13. The PARTIES agree to cooperate in the creation and execution of such additional documents as may be necessary in order to carry out the provisions of this AGREEMENT.

14. This AGREEMENT contains the entire agreement between the PARTIES, and the terms of this AGREEMENT may not be modified except by a written instrument duly signed by each PARTY. There are no promises or representations upon which any PARTY relied in deciding to enter into this AGREEMENT, except those that are expressly stated herein.

15. This AGREEMENT may be executed in any number of counterparts, each of which shall be deemed an original, but all of which shall constitute one and the same instrument.

16. This AGREEMENT shall be effective as of the date of execution by the PARTIES. If the PARTIES execute the AGREEMENT on different days, the later of the dates of execution shall be the effective date.

IN WITNESS WHEREOF, the PARTIES have each caused this AGREEMENT to be executed on the date or dates as set forth below.

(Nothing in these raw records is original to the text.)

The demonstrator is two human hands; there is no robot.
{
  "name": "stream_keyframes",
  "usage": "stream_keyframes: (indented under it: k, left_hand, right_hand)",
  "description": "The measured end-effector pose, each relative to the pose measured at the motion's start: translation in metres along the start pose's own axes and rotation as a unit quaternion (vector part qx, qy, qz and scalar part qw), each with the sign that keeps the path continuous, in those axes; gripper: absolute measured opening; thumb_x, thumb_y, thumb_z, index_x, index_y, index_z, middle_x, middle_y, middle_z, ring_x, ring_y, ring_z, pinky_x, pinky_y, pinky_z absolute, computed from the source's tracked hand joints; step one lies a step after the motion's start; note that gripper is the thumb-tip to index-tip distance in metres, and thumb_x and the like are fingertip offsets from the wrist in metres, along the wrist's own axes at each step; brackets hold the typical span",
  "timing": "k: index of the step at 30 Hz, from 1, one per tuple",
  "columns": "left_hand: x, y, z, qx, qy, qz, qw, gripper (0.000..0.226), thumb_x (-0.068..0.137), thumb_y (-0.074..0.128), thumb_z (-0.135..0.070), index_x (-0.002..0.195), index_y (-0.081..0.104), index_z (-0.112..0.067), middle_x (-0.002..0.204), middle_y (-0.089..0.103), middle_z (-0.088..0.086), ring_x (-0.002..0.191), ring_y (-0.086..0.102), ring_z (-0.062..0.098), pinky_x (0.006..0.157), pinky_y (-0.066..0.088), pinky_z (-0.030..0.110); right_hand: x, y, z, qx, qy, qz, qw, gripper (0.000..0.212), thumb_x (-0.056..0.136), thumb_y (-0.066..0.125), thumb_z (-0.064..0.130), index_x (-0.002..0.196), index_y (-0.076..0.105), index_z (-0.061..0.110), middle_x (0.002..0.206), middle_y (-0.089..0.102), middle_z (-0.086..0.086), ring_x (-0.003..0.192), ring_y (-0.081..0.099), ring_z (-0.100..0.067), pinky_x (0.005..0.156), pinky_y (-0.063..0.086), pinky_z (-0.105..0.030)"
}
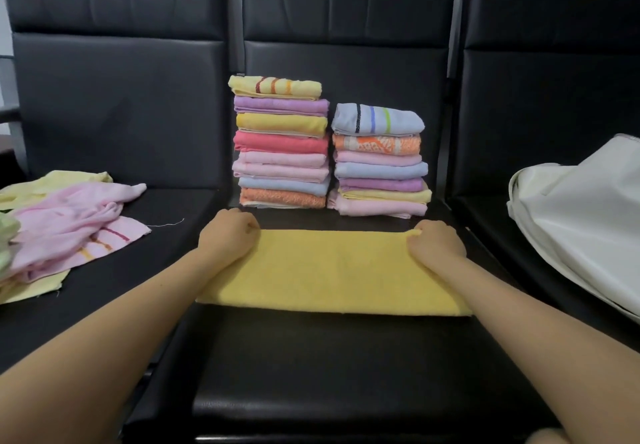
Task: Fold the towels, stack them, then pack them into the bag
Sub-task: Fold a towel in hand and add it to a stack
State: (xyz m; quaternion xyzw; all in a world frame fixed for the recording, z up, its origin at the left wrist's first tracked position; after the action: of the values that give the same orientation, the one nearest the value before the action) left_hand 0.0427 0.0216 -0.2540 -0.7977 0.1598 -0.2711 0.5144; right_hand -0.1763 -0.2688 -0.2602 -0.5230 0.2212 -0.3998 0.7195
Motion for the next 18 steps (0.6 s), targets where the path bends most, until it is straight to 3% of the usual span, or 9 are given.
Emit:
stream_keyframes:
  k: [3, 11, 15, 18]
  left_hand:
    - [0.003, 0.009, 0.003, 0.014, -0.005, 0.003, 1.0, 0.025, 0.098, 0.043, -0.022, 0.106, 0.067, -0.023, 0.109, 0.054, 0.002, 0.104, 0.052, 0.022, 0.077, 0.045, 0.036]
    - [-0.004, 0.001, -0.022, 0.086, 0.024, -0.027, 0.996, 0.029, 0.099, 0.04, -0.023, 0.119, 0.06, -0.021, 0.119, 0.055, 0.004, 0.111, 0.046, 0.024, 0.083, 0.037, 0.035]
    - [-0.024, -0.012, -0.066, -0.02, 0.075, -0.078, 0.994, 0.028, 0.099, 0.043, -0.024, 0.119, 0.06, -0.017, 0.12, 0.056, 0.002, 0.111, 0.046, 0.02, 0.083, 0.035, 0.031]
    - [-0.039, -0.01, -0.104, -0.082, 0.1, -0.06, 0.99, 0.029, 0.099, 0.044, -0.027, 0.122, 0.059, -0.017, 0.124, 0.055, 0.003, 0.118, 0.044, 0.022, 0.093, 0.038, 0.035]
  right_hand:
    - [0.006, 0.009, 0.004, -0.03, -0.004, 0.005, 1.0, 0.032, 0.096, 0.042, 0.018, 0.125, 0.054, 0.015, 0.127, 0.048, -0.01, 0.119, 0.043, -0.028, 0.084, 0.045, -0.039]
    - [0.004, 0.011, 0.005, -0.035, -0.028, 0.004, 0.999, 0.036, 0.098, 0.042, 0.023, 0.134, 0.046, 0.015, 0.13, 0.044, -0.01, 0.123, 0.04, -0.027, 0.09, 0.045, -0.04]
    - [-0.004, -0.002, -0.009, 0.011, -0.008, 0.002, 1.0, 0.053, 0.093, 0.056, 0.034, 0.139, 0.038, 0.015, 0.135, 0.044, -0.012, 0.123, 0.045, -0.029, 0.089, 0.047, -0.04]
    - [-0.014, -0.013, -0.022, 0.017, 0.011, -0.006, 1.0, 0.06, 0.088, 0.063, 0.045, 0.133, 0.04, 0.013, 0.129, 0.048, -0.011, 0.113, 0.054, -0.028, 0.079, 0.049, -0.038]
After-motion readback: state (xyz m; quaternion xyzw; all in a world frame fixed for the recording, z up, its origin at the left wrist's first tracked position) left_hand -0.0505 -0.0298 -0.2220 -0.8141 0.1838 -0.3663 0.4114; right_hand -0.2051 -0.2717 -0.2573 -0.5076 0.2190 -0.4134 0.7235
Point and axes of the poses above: each hand's wrist, its own x-axis towards the middle knuckle, its own y-axis out of the palm, z = x × y, the point moved 8 cm from there along x, towards the middle knuckle
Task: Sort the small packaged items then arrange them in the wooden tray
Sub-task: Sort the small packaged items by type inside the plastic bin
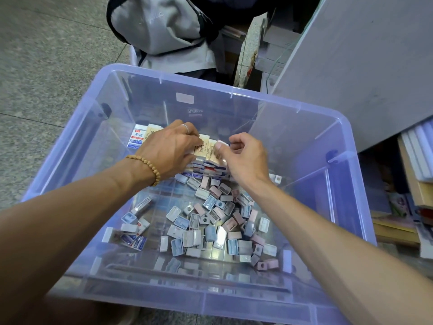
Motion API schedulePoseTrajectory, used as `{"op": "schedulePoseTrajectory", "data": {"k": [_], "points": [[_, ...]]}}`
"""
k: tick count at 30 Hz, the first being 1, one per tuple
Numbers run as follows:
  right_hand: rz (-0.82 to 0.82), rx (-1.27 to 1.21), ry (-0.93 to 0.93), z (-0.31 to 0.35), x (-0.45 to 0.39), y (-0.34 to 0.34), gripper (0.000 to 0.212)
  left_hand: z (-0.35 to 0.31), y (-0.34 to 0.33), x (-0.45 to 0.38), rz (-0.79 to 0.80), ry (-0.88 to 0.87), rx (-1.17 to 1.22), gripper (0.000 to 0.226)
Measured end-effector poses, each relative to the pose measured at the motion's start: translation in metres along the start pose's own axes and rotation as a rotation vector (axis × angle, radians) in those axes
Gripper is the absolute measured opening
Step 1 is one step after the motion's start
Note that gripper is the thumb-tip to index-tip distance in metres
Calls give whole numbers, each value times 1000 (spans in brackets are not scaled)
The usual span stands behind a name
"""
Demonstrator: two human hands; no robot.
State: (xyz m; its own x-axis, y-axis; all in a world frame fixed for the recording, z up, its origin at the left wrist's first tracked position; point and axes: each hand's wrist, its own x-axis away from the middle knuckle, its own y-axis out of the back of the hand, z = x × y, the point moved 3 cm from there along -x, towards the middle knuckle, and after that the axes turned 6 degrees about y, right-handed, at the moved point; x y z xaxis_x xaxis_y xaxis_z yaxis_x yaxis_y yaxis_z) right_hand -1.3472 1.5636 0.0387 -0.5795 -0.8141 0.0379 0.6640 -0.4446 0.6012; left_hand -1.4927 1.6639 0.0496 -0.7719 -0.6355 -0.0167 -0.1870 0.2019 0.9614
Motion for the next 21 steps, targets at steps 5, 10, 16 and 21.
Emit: {"op": "schedulePoseTrajectory", "data": {"k": [5, 10, 16, 21], "points": [[191, 266, 174, -2, 9, 0, 38, 3, 3, 3, -32, 2, -10, 30], [176, 374, 359, 9, 3, -8, 33, 11, 8, 9, -66, 26, -49, 27], [223, 412, 378, 10, -3, -6, 34, 13, 9, 7, -36, 59, -48, 30], [269, 469, 370, 15, -1, 10, 31, 5, 17, 14, 13, 59, -82, 21]]}}
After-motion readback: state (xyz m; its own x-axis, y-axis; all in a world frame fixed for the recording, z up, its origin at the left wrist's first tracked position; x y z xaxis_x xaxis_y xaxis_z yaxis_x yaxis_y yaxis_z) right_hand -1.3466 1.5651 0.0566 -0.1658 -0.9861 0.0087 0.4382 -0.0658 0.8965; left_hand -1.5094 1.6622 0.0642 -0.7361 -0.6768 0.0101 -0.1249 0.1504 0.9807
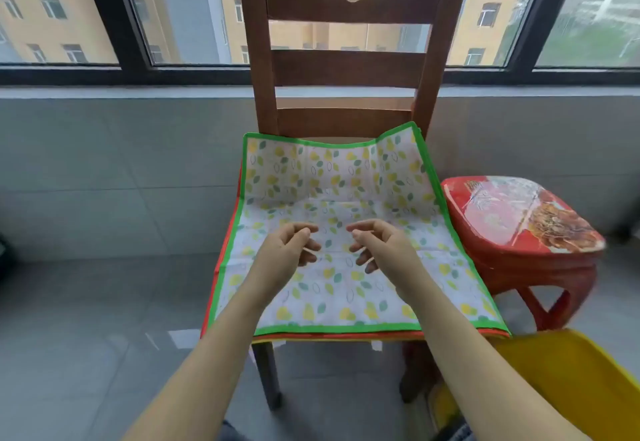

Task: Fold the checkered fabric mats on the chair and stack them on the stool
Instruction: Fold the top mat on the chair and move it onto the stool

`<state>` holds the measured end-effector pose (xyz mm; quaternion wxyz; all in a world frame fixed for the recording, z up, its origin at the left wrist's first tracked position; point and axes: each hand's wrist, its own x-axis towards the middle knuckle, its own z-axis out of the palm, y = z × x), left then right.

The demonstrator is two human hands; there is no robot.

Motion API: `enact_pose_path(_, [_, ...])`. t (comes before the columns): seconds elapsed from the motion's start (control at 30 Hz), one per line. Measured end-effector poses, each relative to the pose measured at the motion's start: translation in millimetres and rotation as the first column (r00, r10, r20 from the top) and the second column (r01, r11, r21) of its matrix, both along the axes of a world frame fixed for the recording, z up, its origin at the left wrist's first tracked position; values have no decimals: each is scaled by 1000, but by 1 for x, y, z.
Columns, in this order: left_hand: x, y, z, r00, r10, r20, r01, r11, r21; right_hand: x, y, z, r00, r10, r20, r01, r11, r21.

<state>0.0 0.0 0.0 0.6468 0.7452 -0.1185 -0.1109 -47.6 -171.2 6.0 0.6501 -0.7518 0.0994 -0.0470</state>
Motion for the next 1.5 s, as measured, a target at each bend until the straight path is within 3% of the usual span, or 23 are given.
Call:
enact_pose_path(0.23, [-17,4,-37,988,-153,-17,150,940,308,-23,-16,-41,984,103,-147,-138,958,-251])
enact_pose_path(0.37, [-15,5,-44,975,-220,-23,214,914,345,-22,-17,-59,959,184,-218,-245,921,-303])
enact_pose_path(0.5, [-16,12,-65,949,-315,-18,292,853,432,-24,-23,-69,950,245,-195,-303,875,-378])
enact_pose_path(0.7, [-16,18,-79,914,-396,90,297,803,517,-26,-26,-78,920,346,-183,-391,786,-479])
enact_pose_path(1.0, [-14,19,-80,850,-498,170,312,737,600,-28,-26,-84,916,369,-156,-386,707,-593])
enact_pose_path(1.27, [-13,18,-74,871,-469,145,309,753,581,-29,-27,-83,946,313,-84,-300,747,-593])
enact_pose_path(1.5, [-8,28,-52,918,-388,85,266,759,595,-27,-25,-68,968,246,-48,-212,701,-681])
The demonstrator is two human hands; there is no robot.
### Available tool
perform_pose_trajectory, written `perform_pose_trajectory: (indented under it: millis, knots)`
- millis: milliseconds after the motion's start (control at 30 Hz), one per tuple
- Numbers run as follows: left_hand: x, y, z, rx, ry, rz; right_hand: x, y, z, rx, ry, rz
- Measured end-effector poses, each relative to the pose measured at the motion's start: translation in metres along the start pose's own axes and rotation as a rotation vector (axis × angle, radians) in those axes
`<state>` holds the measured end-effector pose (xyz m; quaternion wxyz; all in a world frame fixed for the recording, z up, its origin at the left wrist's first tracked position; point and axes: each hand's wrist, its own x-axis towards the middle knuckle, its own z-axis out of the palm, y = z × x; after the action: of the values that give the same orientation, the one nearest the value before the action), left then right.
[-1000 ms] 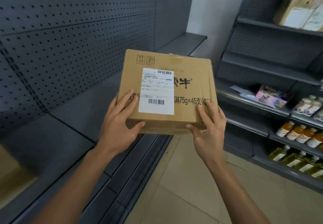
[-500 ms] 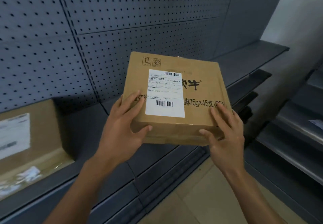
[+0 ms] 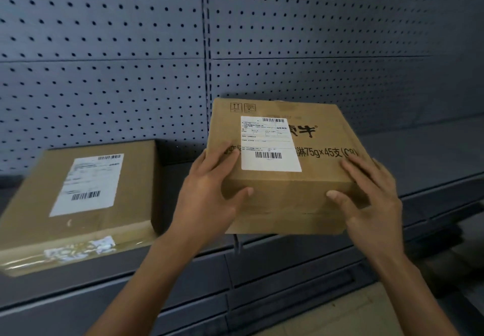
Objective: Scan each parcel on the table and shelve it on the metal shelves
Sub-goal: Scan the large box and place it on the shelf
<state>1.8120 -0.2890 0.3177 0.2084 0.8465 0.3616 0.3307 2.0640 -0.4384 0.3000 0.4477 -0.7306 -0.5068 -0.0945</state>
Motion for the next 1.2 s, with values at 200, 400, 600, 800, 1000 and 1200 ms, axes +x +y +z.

[Signature pages to follow]

Studsvik Processing Facility Limited Liability Company
d/b/a Studsvik Processing Facility Erwin, LLC
BY: ____________________________
ITS: ____________________________

__________________________________
John F. Beach
Attorney for Plaintiff


South Carolina State Budget and Control Board,
an Agency of the State of South Carolina
BY: ___________________________
ITS: ___________________________

_________________________________
Kenneth P. Woodington
Attorney for Defendant South Carolina State Budget and Control Board

Chem-Nuclear Systems, L.L.C.

BY: ___________________________
ITS: ___________________________

_______________________________________
Robert T. Bockman
Attorney for Defendant Chem-Nuclear Systems, L.L.C.